> _TASK INSTRUCTIONS_
When a line in the listing contains the string "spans", pick it out and copy it.

> _SUPPLIED DATA_
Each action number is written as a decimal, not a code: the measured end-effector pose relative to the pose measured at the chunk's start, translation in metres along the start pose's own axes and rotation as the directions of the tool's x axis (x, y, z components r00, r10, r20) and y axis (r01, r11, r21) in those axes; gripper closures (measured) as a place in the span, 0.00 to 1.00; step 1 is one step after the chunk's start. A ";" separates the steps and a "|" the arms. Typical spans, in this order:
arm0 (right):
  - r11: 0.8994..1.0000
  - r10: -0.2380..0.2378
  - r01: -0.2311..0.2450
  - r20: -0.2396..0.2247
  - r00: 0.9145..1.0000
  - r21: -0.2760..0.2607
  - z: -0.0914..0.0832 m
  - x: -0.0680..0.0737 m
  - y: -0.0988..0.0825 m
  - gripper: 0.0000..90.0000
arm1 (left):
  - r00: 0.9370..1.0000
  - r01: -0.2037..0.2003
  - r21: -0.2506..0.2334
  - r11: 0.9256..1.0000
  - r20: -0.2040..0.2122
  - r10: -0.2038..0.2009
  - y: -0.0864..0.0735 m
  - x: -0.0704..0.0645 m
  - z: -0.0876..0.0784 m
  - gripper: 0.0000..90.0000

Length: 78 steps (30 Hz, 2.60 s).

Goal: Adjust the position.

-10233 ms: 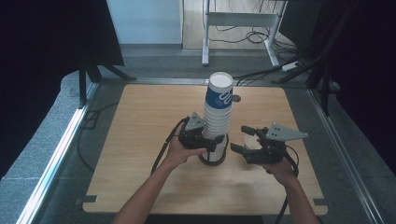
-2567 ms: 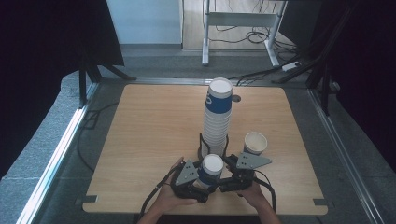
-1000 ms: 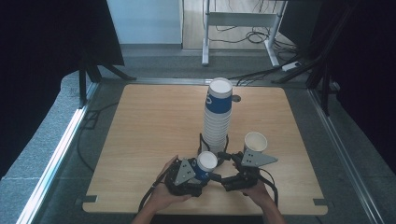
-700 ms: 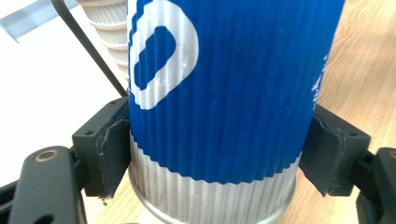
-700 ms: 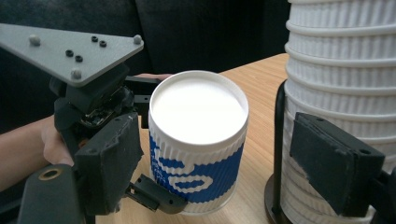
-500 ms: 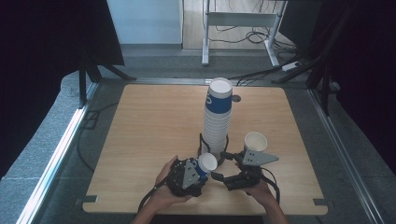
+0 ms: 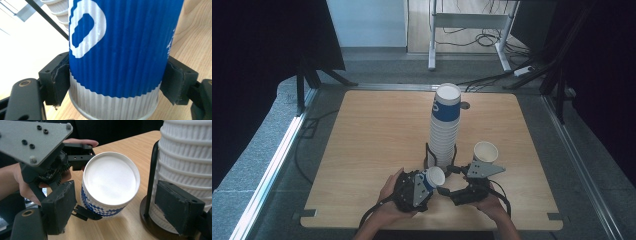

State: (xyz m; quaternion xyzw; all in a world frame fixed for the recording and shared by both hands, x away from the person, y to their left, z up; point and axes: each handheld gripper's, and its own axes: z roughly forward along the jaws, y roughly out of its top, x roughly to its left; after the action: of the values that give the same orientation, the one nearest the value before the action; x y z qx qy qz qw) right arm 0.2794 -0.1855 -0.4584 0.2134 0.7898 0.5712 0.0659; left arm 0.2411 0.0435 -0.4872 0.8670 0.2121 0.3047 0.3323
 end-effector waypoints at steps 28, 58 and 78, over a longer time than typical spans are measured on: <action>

> _SOLUTION TO THE EXERCISE_
Each action number is written as a decimal, not a code: the measured end-effector pose relative to the pose measured at the chunk's start, translation in metres along the start pose's own axes and rotation as the directions of the tool's x axis (x, y, z components r00, r10, r20) and y axis (r01, r11, r21) in those axes; gripper closures (measured) as a place in the span, 0.00 to 1.00; step 1 is one step after the chunk's start. A ";" separates the steps and a "|" the arms. Typical spans, in this order:
 end-effector waypoints at steps 28, 58 and 78, over a longer time than typical spans are measured on: <action>

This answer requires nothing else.